• Work order:
Locate the string "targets" throughout the material and copy every line in which it occurs.

• Exercise material:
####
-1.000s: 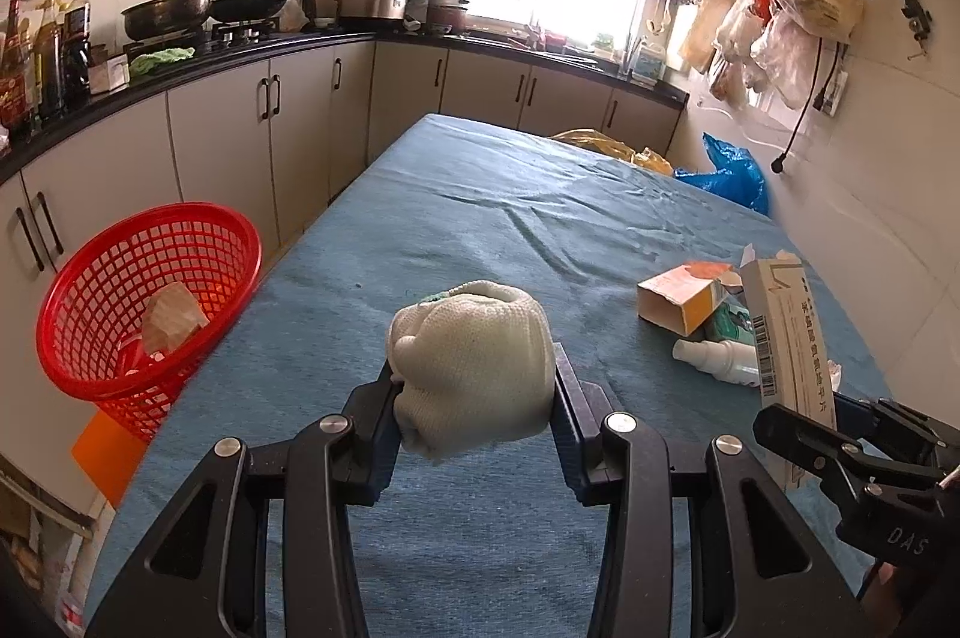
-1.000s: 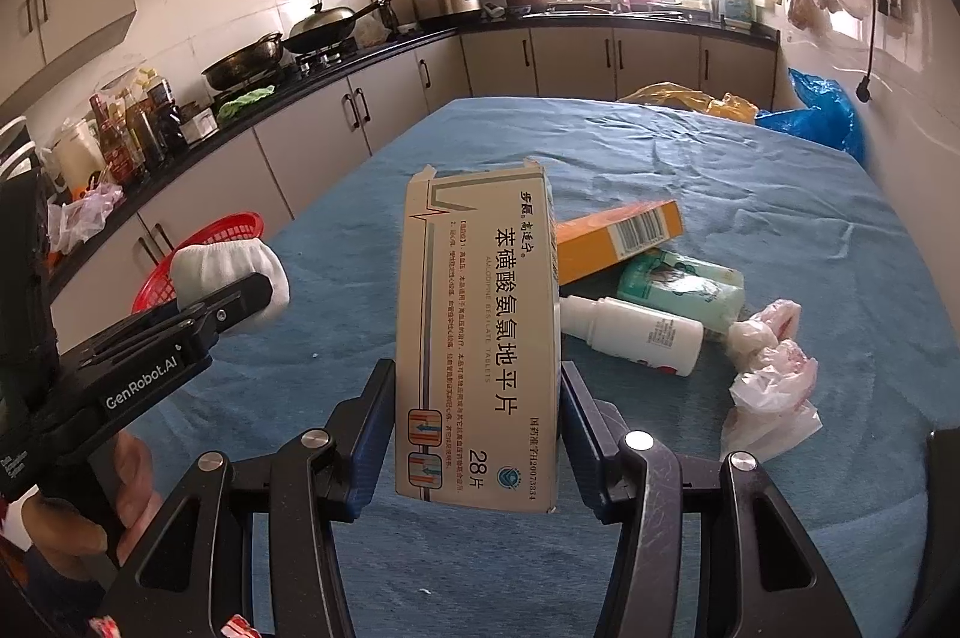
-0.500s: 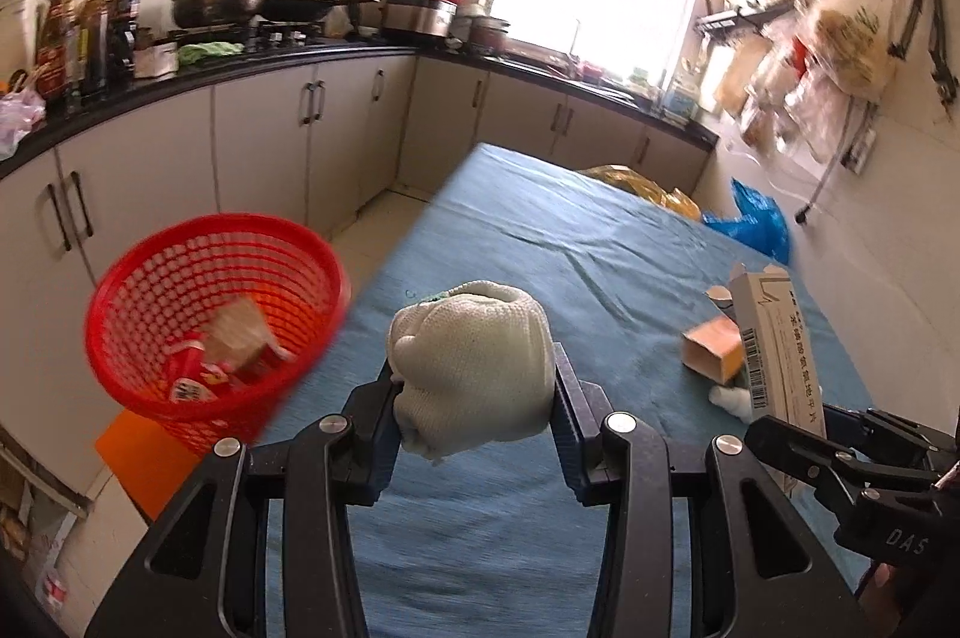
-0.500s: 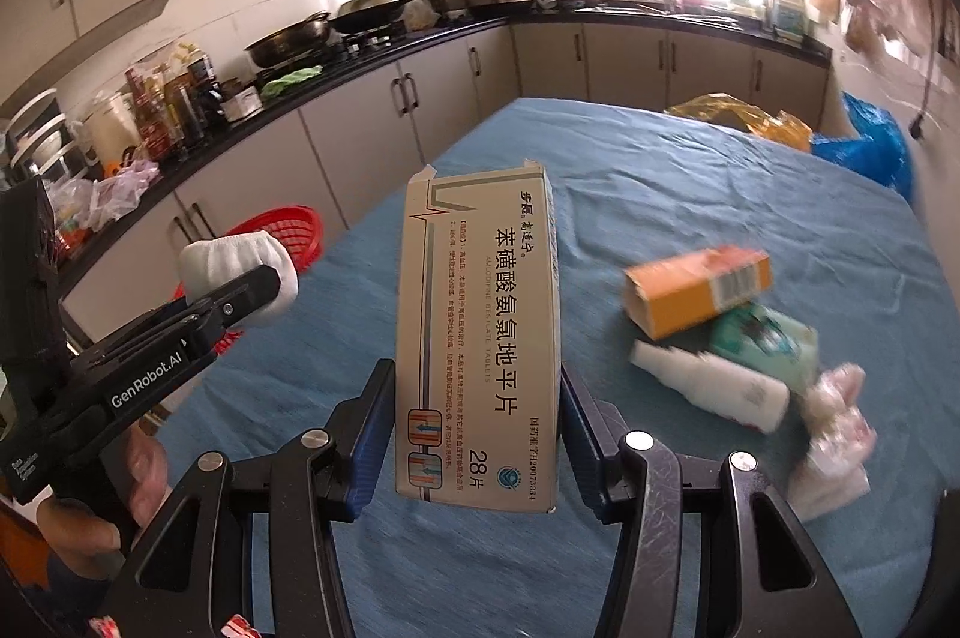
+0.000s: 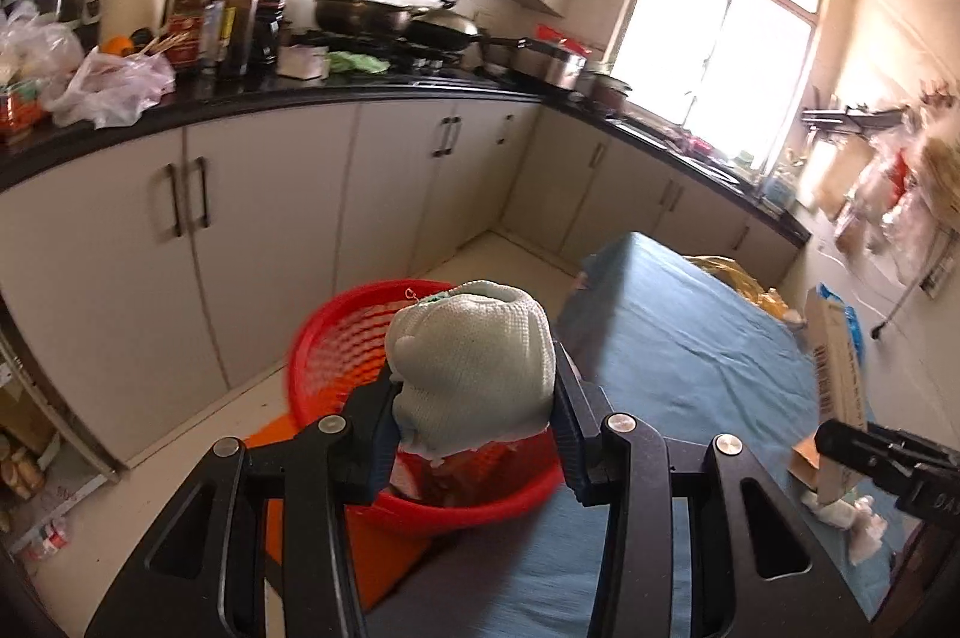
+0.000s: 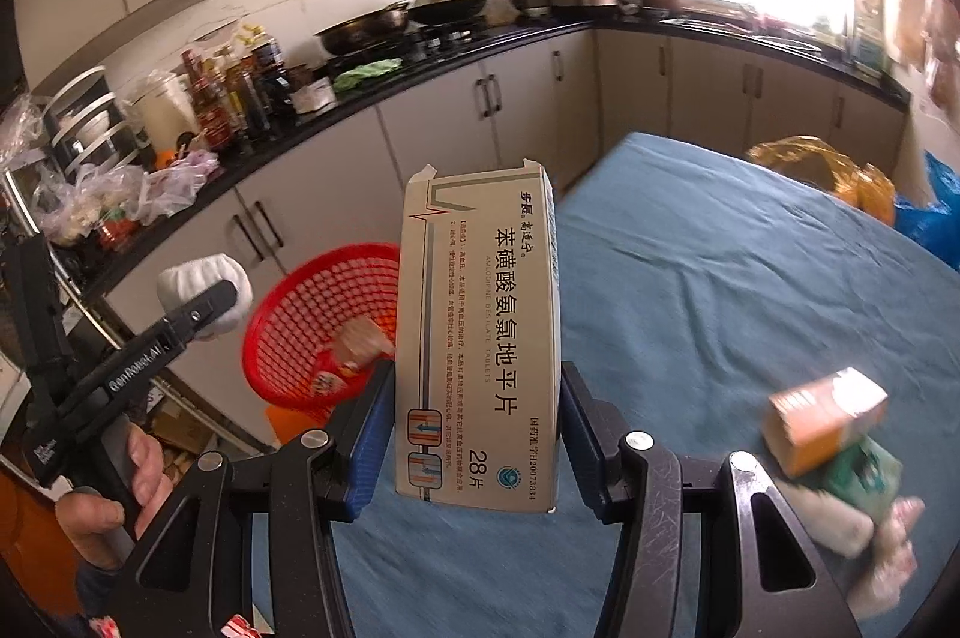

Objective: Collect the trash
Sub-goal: 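Carry the medicine box and cloth ball to the red basket and release both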

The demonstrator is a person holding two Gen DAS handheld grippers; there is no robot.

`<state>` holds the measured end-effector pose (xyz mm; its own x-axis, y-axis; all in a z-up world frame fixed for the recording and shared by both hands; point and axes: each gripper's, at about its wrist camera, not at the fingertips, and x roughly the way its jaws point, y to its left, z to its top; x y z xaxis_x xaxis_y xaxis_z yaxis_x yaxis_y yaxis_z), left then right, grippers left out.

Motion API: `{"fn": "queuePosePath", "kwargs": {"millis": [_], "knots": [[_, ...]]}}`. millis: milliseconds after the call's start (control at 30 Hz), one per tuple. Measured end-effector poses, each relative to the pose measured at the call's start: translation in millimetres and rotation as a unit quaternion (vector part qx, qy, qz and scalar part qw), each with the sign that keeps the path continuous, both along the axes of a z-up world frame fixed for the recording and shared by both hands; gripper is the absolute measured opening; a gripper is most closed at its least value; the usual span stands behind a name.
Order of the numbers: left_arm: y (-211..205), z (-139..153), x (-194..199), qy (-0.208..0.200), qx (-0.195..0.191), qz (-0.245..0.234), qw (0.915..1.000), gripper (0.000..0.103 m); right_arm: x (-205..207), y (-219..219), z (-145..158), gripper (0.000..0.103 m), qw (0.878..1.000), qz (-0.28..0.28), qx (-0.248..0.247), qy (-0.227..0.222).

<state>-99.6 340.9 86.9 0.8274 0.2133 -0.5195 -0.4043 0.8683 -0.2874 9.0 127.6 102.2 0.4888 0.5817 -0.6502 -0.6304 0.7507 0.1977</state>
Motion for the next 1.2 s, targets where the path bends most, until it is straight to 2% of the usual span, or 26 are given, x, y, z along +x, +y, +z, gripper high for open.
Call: {"fn": "queuePosePath", "kwargs": {"millis": [367,433,467,533,700,867,967,1200], "knots": [[29,-29,28,0.042,-0.005,0.01,0.999,0.042,42,108,-24,0.058,0.996,0.064,-0.001,0.055],[32,-32,33,0.047,-0.006,0.015,0.9988,0.051,46,122,-29,0.059,0.995,0.076,-0.002,0.06],[34,-33,33,0.047,-0.01,0.017,0.9987,0.056,49,126,-30,0.063,0.996,0.072,-0.006,0.056],[37,-33,32,0.04,-0.015,0.026,0.9987,0.076,53,127,-32,0.07,0.997,0.06,-0.01,0.051],[34,-31,21,0.029,-0.02,0.025,0.9991,0.079,47,91,-26,0.07,0.998,0.044,0.012,0.037],[10,-30,12,0.023,-0.026,-0.006,0.9994,0.08,30,35,-29,0.071,0.999,0.016,0.016,0.027],[-22,-30,15,0.029,-0.016,-0.042,0.9986,0.08,20,1,-36,0.071,1.0,-0.004,0.015,0.026],[-95,-31,33,0.054,0.015,-0.115,0.9918,0.08,1,-78,-44,0.071,0.997,-0.049,0.048,0.036]]}}
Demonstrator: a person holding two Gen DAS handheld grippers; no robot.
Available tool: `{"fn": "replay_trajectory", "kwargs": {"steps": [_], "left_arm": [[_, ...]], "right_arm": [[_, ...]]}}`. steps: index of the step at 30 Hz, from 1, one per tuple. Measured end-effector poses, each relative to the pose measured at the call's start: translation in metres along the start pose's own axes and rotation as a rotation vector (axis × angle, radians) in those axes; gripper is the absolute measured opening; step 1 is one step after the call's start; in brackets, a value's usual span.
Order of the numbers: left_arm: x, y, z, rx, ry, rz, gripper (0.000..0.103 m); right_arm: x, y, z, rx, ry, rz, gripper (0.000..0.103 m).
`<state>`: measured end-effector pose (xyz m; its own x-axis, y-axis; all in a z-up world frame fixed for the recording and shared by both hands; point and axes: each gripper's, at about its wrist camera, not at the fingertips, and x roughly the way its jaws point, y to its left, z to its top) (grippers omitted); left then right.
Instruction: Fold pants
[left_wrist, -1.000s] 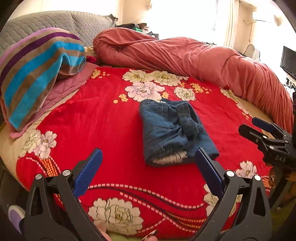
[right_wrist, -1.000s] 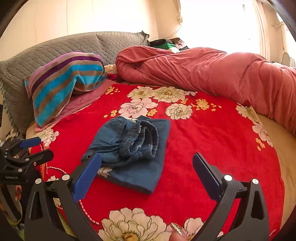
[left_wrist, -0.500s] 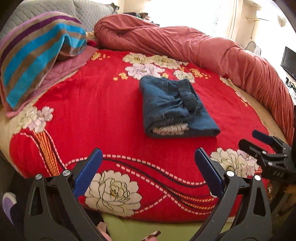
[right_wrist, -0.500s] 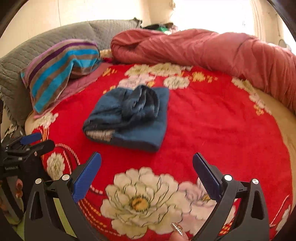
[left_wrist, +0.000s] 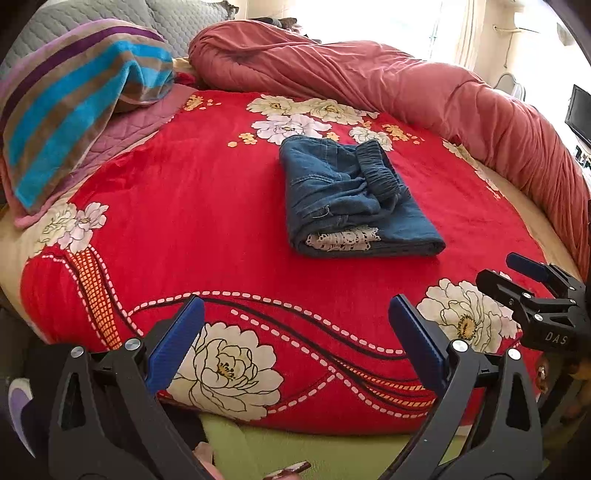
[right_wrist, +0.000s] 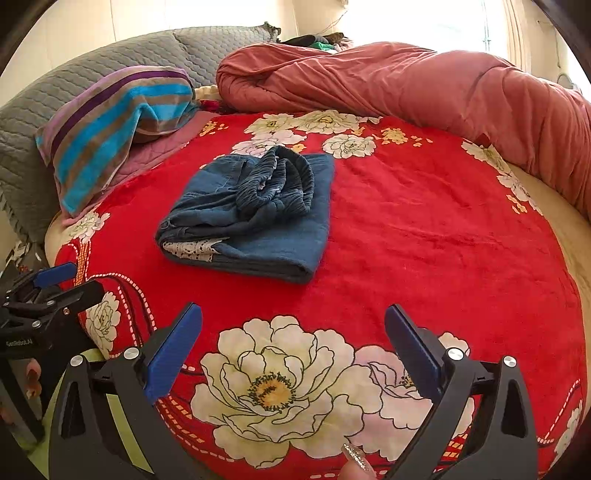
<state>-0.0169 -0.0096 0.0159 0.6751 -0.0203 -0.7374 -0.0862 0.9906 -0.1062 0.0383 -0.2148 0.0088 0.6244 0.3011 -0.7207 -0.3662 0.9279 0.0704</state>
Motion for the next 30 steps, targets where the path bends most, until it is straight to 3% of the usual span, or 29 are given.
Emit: {"fn": "replay_trajectory", "kwargs": {"steps": [30], "left_arm": [[-0.0027, -0.001, 0.0001, -0.003, -0.003, 0.024, 0.093]], "right_arm": [[-0.0036, -0.0063, 0.0021, 0.008, -0.006, -0.008, 0.098]]}}
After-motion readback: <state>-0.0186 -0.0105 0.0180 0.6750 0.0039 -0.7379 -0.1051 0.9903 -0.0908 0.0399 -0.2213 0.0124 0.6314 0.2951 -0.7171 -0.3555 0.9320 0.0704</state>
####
• Exercise result:
Motion for the next 1.2 s, targets where the path bends most, until it is straight to 2% of the usual span, or 26 are given, x, y, z along +x, +y, +z, gripper high for open.
Motion for the next 30 steps, targets where the path bends most, until it is straight to 3% of the usual span, or 29 are given.

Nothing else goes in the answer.